– Видишь ли, я так не думаю. В древнем Ханаане, недалеко от храма, находился круглый жертвенник с сиденьями вокруг него. Они предназначались для наблюдения за концом света. Считалось, что отсюда лучше всего можно будет увидеть судный день. Так что люди тогда ожидали конца света в одной-единственной точке. И для них он был бы только концом времени, но вовсе не пространства. Потому что если конец света виден в одной-единственной точке, это означает, что в данном случае и в данном месте отменяется именно время. Это и есть конец света. Пространство освобождается от времени.
– Я хотела услышать о любви, а ты толкуешь о конце света.
– Но я и говорю о любви. Для сердца не существует пространства, для души не существует времени…
* * *
Дни текли медленно, а ночи быстро седели. В пятницу, вместо того чтобы поститься, мы двадцать четыре часа молчали. Однажды утром, как раз в тот день, когда мы собирались обратно в Париж, я купил ей крохотную женскую трубку из глины. Ни в то лето, ни когда-либо позже она не дала мне понять, что ей известно, на каком факультете я учусь на самом деле. Она просто тайком сунула зачетку на полку с моими книгами.
Зимой, в Париже, она готовилась к заключительному экзамену и, когда я снова предложил ей готовиться вместе, согласилась, не сказав ни слова. Так же как и раньше, мы занимались каждый день с девяти утра до завтрака, а затем до полудня, правда, теперь она больше не обращала внимания на то, усваиваю я предмет или нет, и делала вид, что не знает, где я действительно учусь. После этого я задерживался еще на полчаса, которые мы проводили не с книгами, а только друг с другом, бросившись в ее удобную мягкую кровать.
* * *
Когда осенью она пришла на очередной экзамен, ее уже нисколько не удивило, что я не появился и на этот раз.

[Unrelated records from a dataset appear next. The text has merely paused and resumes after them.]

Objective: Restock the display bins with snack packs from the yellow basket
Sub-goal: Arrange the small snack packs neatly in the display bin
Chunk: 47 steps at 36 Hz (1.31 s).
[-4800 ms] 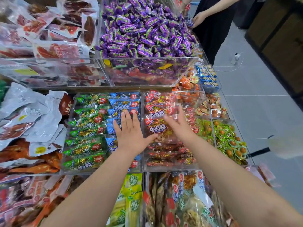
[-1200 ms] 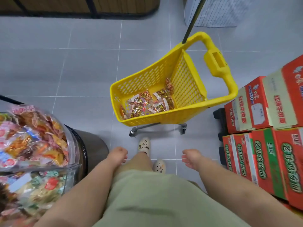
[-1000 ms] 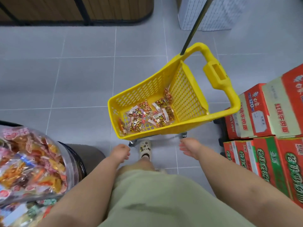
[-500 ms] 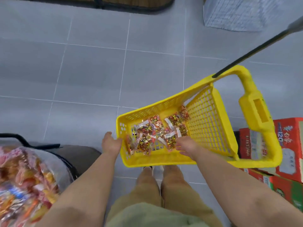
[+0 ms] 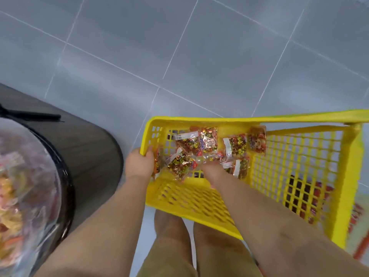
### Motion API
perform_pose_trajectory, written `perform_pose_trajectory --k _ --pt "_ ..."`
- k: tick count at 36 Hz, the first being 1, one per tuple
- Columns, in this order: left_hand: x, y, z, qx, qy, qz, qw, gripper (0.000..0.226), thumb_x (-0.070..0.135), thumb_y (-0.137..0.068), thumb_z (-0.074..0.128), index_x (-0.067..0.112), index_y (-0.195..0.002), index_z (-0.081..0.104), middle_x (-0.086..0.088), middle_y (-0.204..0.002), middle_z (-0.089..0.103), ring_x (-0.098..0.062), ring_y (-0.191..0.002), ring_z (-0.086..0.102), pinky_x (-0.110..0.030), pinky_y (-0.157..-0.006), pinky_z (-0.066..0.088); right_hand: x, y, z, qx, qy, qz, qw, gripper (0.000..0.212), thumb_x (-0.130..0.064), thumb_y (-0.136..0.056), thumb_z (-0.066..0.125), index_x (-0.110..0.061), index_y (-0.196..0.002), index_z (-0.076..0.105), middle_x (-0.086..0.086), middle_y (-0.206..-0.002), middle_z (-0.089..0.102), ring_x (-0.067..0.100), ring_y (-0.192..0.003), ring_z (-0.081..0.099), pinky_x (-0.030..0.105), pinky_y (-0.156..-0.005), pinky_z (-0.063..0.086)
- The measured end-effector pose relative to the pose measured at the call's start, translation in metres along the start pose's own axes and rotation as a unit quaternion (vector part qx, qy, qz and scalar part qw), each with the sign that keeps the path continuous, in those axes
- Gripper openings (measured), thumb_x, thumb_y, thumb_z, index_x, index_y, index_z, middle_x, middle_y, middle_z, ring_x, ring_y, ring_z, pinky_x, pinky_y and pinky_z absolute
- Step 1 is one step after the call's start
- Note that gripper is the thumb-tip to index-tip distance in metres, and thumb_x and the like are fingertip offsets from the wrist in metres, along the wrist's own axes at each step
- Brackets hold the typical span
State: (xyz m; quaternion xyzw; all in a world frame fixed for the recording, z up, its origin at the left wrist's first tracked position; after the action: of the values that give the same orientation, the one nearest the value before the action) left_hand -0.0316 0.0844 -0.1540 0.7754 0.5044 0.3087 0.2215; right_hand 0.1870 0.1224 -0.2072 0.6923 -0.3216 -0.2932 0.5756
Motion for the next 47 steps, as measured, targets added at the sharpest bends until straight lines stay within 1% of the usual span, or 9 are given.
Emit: perform_pose_trajectory --k 6,17,21,24,27,30,36,42,47 --pt "0.002 -0.001 -0.001 0.007 0.02 -0.004 1.0 0.03 0.034 -0.095 0.053 0.009 -0.08 0.061 -0.01 -0.077 0.059 -0.03 -0.073 0.053 -0.031 -0.067 0.039 -0.012 -0.03 0.019 -0.028 -0.078 0.016 0.996 0.052 -0.028 -0.084 0.069 -0.01 -0.13 0.052 0.007 -0.126 0.057 0.024 -0.111 0.057 0.038 -0.098 0.046" --pt "0.011 0.008 -0.005 0.022 0.066 -0.001 0.998 0.034 0.035 -0.093 0.055 0.016 -0.064 0.053 -0.005 -0.062 0.054 -0.031 -0.068 0.055 -0.033 -0.063 0.043 -0.011 -0.01 0.001 0.01 0.002 -0.154 0.988 0.014 -0.03 -0.085 0.068 -0.021 -0.091 0.059 0.0 -0.092 0.062 0.013 -0.075 0.057 0.024 -0.062 0.045" --pt "0.018 0.021 -0.011 0.069 0.071 0.082 0.992 0.046 0.034 -0.088 0.067 0.007 -0.124 0.057 -0.016 -0.123 0.058 -0.031 -0.121 0.048 -0.037 -0.103 0.036 -0.004 0.017 -0.03 -0.083 -0.14 -0.177 0.971 0.01 -0.014 -0.088 0.065 -0.017 -0.091 0.056 0.009 -0.092 0.066 0.019 -0.079 0.066 0.03 -0.073 0.055" --pt "0.036 0.047 -0.014 0.136 0.065 0.259 0.954 0.063 0.042 -0.08 0.065 -0.002 -0.124 0.054 -0.018 -0.121 0.052 -0.022 -0.119 0.038 -0.02 -0.105 0.024 0.004 0.036 -0.055 -0.185 -0.198 -0.153 0.95 0.011 -0.009 -0.086 0.065 -0.012 -0.093 0.058 0.001 -0.093 0.064 0.021 -0.082 0.067 0.035 -0.086 0.054" --pt "0.053 0.068 0.004 -0.1 0.172 0.223 0.954 0.063 0.053 -0.076 0.072 0.023 -0.127 0.05 0.01 -0.108 0.06 0.005 -0.1 0.052 -0.005 -0.09 0.036 0.015 0.049 -0.07 -0.25 -0.244 -0.123 0.929 0.031 -0.006 -0.074 0.071 -0.008 -0.102 0.059 0.006 -0.085 0.066 0.023 -0.077 0.068 0.04 -0.088 0.054" --pt "0.056 0.074 0.033 -0.334 0.155 0.066 0.927 0.055 0.04 -0.075 0.078 0.032 -0.123 0.051 0.012 -0.099 0.062 -0.001 -0.087 0.059 -0.021 -0.075 0.048 0.025 0.054 -0.079 -0.272 -0.279 -0.107 0.915 0.042 -0.007 -0.067 0.07 -0.01 -0.108 0.061 0.004 -0.075 0.067 0.02 -0.068 0.068 0.03 -0.071 0.058" --pt "0.044 0.075 0.065 -0.401 0.103 0.01 0.91 0.038 0.024 -0.077 0.08 0.017 -0.072 0.042 0.007 -0.063 0.038 -0.01 -0.058 0.041 -0.027 -0.056 0.031 0.04 0.036 -0.081 -0.204 -0.339 -0.086 0.915 0.032 -0.048 -0.083 0.055 -0.025 -0.104 0.064 -0.01 -0.083 0.068 0.007 -0.077 0.065 0.028 -0.066 0.057" --pt "0.035 0.069 0.08 -0.325 0.132 -0.034 0.936 0.024 0.019 -0.085 0.073 0.022 -0.084 0.049 0.003 -0.077 0.053 -0.01 -0.073 0.054 -0.024 -0.062 0.04 0.047 -0.018 -0.086 0.265 -0.057 -0.072 0.96 0.045 -0.028 -0.083 0.068 -0.009 -0.122 0.056 0.016 -0.12 0.058 0.028 -0.11 0.052 0.034 -0.09 0.046" --pt "0.02 0.06 0.079 -0.269 0.137 -0.037 0.953 0.018 0.015 -0.088 0.066 0.025 -0.089 0.052 0.001 -0.08 0.056 -0.016 -0.078 0.054 -0.028 -0.064 0.041 0.056 -0.046 -0.081 0.219 -0.006 0.034 0.975 0.078 -0.047 -0.082 0.063 -0.003 -0.138 0.032 0.017 -0.136 0.045 0.033 -0.127 0.041 0.039 -0.103 0.039"
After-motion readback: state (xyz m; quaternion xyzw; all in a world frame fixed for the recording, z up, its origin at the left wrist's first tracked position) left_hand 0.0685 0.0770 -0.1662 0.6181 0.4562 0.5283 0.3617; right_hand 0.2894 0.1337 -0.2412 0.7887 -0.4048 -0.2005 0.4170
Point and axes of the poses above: each hand's wrist, its own y-axis away from the middle knuckle, its own z-axis out of the palm, x = y × z, the point moved 2 cm from there along -y, towards the middle knuckle
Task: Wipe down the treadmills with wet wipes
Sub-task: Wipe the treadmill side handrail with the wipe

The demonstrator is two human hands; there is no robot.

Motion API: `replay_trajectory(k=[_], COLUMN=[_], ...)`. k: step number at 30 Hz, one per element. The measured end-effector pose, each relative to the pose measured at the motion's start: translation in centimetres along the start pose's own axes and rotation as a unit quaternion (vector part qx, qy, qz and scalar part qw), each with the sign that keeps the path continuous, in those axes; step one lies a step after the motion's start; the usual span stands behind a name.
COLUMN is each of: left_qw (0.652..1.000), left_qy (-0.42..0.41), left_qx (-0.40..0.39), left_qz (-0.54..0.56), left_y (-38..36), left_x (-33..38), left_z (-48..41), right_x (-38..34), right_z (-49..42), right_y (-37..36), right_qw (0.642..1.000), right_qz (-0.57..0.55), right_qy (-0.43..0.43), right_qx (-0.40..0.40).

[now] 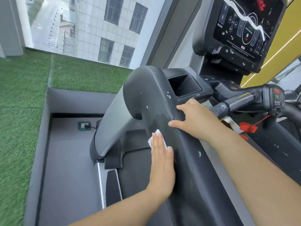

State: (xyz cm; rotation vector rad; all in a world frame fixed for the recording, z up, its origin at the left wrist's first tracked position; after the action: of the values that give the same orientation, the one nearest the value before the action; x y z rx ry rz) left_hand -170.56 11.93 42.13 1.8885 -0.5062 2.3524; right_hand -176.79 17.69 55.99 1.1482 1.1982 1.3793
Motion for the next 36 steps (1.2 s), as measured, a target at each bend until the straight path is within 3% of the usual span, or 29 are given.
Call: replay_trajectory(k=[6,12,20,24,31,36], left_qw=[0.996,0.993,0.982,0.984,0.987,0.989], left_qy=[0.068,0.08,0.144,0.132,0.134,0.106], left_qx=[0.018,-0.035,-0.023,-0.04,-0.002,-0.017], left_qz=[0.058,0.08,0.12,0.115,0.09,0.1], left_y=[1.9,0.4,2.1,1.3,3.6,2.6], left_x=[1.0,-1.4,-1.1,-2.0,0.9,0.0], left_z=[-4.8,-0.2,-5.8,-2.6,-8.9,-6.4], right_x=[-0.1,0.2,0.2,0.2,0.2,0.5], right_z=[0.0,0.0,0.1,0.1,0.1,-0.1], right_y=[-0.3,-0.3,-0.1,-0.1,0.0,0.0], right_qw=[1.0,1.0,0.999,0.998,0.997,0.997], right_qz=[0.001,-0.02,-0.029,-0.038,-0.041,-0.048], right_qy=[-0.003,-0.02,-0.044,-0.054,-0.057,-0.061], right_qx=[0.0,-0.001,0.01,0.008,0.015,0.012])
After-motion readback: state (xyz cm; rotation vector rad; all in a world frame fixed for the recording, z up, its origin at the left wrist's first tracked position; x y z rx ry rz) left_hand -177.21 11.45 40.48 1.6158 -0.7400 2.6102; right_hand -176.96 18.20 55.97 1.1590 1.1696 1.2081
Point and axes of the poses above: each hand's wrist, its own z-axis away from the middle knuckle, its own y-axis out of the back of the hand, x = y × z, the point moved 9 cm from there along -z, towards the middle knuckle, and after that the axes turned 14 degrees about y, right-handed, at the moved point
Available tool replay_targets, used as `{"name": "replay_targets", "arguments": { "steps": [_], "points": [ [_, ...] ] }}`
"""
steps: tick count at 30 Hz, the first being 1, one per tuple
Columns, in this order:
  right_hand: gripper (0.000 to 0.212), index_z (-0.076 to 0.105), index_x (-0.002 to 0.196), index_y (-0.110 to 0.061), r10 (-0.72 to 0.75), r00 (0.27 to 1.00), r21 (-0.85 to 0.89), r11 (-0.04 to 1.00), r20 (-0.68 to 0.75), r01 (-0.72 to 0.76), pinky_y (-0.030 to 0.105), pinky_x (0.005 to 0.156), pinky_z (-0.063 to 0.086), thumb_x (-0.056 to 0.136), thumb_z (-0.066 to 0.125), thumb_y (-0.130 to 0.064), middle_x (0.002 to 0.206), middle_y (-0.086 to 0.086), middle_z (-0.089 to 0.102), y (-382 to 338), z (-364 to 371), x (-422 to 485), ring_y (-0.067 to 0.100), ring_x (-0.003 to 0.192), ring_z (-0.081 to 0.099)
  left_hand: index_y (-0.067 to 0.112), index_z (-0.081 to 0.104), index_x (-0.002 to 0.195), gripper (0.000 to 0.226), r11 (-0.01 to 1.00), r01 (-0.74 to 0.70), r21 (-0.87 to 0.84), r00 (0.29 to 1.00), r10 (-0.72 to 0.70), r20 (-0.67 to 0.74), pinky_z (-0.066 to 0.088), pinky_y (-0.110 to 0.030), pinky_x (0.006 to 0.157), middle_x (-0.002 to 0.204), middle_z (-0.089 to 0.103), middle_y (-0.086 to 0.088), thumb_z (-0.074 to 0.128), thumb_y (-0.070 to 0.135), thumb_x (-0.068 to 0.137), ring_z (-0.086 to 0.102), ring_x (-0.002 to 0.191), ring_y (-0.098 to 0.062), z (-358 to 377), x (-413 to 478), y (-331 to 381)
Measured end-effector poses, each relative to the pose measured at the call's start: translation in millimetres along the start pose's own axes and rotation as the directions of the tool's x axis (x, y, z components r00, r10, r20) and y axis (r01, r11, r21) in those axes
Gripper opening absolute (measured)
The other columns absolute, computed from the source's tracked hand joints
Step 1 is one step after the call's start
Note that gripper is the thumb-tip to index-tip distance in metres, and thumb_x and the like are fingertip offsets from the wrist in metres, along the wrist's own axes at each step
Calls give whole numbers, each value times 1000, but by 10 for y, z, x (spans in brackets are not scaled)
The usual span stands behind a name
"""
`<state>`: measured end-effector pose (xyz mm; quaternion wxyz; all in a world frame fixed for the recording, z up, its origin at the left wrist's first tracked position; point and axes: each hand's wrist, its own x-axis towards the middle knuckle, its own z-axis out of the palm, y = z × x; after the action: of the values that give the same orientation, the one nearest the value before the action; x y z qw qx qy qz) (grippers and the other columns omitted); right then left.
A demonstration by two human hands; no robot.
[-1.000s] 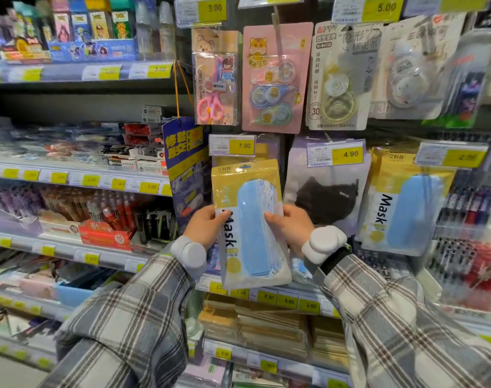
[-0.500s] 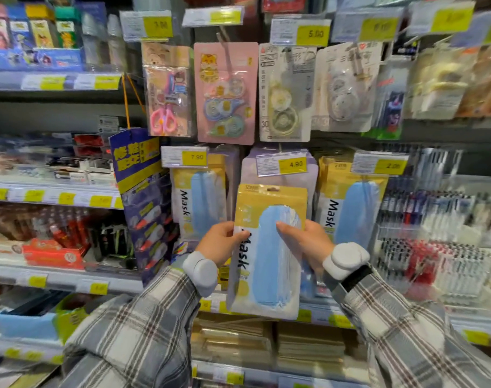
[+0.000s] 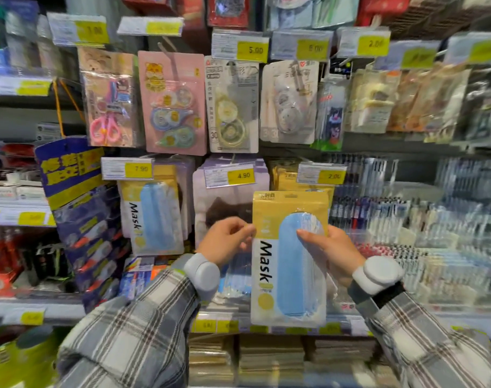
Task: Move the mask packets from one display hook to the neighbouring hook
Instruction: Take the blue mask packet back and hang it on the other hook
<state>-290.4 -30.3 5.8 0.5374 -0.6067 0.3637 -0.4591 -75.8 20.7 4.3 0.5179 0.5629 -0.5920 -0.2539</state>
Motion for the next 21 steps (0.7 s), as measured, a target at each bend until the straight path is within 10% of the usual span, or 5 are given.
{"name": "replay_targets", "arguments": {
  "steps": [6,14,21],
  "points": [
    [19,67,100,-9,13,1000,20,1000,-17,-13,27,76,53,81,68,-13,92,2,73,30,-274,10,15,83,70,18,61,84,2,936,-248,250,946,290,-148,49,-25,74,83,65,-2,60,18,86,61,76,-17,184,228,469],
    [24,65,107,-4,39,999,100,994,20,-41,28,83,57,84,64,-6,101,6,74,105,-429,54,15,87,72,8,57,115,42,471,-459,753,753,657,48,50,-41,74,118,55,-16,69,9,75,53,108,-34,504,588,833],
    [39,63,115,-7,62,998,107,992,3,-62,44,103,46,78,72,-16,113,8,71,151,-612,114,23,106,66,20,45,128,56,567,-397,722,825,564,11,44,-35,93,130,46,-5,69,17,78,41,122,-23,666,770,856]
  ]
}}
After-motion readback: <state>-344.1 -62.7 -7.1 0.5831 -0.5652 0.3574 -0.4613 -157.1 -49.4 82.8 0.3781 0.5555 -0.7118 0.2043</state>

Удивиться ей пришлось тогда, когда после экзамена выяснилось, что меня вообще никто больше не видел. Ни в тот, ни в один из следующих дней, ни в последовавшие за этим недели, ни в одну из дальнейших сессий. Никогда. И по старому парижскому адресу меня теперь не было. Удивленная, она решила, что ошиблась в оценке тех чувств, которые я испытывал к ней. По-видимому, меня с ней связывала не любовь, а что-то еще.
Она быстро добилась успеха в своей профессии, работала над проектом новой Национальной библиотеки в Париже, по-прежнему любила покупать для своей ванной комнаты прозрачные раковины и стеклянные ванны с песком на дне, а сестре – крохотные одноразовые эротические будильники, которые кладут в трусики.
Однако связанное со мной недоумение не развеялось. Почему я был возле нее только тогда, когда она готовилась к экзаменам, а в другое время исчезал? Я представляю, как она читала запахи вокруг себя, утопая в звуках музыки в квартире на Фий-дю-Кальвер, где мы вместе занимались. И ломала голову над моим исчезновением до того самого дня, пока как-то утром ее взгляд случайно не задержался на веджвудском чайном сервизе, который еще стоял на столе неубранным после завтрака. Она обнюхала остатки еды и тут-то все поняла.
Месяц за месяцем, изо дня в день, прилагая огромные усилия и теряя массу времени и сил, я занимался вместе с ней для того, чтобы каждое утро иметь горячий завтрак – единственную пищу, которую я мог позволить себе во время учебы в Париже.
Поняв это, она задала себе еще один вопрос: а может быть, на самом деле я ее ненавидел?